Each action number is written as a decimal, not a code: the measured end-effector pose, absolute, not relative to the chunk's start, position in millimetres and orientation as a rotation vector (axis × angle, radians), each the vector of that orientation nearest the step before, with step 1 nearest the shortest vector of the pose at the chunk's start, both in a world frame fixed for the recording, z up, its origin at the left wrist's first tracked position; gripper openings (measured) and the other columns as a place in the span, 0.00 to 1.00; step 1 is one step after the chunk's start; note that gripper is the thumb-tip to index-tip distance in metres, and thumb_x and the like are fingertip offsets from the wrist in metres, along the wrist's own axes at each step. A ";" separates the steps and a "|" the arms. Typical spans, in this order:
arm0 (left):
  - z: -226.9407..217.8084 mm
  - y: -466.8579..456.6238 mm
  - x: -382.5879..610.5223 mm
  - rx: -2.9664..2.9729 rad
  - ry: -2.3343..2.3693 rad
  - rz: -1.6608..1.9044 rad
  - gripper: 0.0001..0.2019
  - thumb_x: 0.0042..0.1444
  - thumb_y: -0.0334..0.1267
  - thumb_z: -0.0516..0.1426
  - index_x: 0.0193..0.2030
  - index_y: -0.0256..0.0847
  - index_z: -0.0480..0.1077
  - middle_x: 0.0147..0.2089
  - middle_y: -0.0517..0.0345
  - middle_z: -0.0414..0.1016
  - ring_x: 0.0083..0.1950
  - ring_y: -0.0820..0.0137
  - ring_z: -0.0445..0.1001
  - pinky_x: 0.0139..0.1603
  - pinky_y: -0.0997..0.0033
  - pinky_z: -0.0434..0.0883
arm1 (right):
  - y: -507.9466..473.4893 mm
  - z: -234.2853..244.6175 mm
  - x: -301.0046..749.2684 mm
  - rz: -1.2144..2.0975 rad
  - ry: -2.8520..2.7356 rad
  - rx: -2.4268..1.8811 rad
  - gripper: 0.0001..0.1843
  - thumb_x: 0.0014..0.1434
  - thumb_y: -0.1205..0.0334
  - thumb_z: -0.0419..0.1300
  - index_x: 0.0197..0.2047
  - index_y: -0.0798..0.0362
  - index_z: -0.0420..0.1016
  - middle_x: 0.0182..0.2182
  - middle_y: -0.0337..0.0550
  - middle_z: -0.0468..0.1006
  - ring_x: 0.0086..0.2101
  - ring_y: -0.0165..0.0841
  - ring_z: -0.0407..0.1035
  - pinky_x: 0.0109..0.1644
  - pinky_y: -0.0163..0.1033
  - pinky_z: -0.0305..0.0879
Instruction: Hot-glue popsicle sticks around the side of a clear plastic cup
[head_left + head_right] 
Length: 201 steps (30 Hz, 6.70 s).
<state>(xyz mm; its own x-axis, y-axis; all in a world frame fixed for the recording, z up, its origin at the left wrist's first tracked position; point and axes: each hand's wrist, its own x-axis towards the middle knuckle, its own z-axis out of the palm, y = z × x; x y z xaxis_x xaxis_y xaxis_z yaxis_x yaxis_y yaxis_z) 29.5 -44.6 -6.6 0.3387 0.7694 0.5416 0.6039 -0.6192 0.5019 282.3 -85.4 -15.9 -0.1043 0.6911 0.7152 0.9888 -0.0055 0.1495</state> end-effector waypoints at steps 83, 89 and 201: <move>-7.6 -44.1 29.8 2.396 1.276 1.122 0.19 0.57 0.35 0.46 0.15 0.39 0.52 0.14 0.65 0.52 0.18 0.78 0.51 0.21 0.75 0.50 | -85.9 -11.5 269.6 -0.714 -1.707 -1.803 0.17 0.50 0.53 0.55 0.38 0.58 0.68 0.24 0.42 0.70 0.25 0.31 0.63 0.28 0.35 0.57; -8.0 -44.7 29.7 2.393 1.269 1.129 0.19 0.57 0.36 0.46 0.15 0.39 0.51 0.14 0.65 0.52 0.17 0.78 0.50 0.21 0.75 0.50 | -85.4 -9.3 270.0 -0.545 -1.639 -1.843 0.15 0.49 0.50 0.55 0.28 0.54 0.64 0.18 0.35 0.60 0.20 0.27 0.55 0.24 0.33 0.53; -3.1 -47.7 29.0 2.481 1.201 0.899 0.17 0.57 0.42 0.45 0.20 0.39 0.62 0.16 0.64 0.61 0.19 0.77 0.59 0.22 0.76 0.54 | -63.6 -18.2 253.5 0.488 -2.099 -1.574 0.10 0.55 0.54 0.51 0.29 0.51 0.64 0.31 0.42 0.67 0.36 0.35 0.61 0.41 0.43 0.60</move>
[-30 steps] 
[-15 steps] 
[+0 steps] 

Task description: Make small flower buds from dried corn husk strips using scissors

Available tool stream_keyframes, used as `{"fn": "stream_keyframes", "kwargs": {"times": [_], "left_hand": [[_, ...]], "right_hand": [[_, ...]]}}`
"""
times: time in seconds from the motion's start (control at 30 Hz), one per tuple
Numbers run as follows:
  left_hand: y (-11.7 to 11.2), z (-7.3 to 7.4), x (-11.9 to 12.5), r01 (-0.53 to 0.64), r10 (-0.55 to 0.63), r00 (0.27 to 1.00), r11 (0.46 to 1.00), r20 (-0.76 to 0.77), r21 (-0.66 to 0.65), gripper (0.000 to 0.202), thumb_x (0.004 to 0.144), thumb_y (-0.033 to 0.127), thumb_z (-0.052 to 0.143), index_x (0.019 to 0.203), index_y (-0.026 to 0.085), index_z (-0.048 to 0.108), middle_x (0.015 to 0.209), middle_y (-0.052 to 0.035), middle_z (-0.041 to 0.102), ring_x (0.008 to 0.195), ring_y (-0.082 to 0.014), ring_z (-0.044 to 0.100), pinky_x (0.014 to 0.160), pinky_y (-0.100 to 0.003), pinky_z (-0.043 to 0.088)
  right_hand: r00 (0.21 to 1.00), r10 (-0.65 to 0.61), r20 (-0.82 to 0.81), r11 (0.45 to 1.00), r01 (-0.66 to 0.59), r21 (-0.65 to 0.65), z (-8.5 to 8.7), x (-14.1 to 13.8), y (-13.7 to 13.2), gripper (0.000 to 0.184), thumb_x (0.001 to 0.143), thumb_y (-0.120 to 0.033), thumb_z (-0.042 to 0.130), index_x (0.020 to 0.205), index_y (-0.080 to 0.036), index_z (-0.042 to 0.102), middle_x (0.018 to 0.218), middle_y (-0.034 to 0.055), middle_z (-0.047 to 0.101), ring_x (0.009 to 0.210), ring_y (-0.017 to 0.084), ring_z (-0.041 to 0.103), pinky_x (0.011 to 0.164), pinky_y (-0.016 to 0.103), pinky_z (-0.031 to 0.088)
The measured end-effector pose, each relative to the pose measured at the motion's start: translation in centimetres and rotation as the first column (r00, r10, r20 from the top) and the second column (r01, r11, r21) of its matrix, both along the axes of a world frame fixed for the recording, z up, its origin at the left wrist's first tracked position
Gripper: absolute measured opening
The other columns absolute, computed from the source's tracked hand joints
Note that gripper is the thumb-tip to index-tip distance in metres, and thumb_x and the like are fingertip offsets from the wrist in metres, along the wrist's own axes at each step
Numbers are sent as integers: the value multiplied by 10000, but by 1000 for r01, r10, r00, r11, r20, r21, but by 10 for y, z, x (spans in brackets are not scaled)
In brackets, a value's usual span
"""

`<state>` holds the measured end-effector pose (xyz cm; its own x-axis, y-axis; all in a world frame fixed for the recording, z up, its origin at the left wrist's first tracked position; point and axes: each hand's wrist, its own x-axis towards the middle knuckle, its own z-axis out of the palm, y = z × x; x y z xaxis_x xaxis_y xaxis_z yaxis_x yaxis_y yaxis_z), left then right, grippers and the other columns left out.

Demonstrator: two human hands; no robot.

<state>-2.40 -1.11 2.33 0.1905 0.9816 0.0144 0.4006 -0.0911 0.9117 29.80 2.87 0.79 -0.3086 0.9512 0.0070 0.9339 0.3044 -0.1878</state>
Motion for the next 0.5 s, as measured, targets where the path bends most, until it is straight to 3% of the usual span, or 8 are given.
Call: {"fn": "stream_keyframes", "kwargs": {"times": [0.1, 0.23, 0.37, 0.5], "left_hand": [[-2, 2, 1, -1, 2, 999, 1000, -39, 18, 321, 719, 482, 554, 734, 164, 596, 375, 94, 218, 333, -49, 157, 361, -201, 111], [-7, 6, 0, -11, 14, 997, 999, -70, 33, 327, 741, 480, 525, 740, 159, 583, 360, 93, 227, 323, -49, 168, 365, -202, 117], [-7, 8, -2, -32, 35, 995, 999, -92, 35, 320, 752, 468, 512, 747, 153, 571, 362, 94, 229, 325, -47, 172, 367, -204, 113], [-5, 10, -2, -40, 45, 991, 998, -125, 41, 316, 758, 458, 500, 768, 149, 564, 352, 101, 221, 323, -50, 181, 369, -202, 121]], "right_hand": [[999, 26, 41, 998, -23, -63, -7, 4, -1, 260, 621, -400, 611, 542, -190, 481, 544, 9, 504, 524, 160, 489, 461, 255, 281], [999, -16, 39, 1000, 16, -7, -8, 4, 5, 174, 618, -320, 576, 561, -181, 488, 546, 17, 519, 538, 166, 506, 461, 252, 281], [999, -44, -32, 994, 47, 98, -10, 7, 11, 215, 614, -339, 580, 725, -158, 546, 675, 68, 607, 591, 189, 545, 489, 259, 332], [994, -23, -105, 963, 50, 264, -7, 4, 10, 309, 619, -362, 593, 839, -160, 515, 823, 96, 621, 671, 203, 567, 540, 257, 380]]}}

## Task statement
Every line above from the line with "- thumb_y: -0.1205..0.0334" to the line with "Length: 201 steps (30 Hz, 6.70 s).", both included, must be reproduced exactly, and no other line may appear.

## Worked solution
  - thumb_y: -0.1205..0.0334
  - thumb_z: -0.0419..0.1300
  - index_x: 0.0197..0.2047
  - index_y: -0.0798..0.0362
  - index_z: -0.0420..0.1016
  - middle_x: 0.0182..0.2182
  - middle_y: -0.0337..0.0550
  - middle_z: -0.0468..0.1006
  - ring_x: 0.0086..0.2101
  - ring_y: -0.0165..0.0841
  - ring_z: -0.0407..0.1035
  - pinky_x: 0.0109..0.1644
  - pinky_y: -0.0163..0.1033
  - pinky_z: -0.0305..0.0879
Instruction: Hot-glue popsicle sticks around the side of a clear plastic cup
[head_left + head_right] 
Length: 201 steps (30 Hz, 6.70 s).

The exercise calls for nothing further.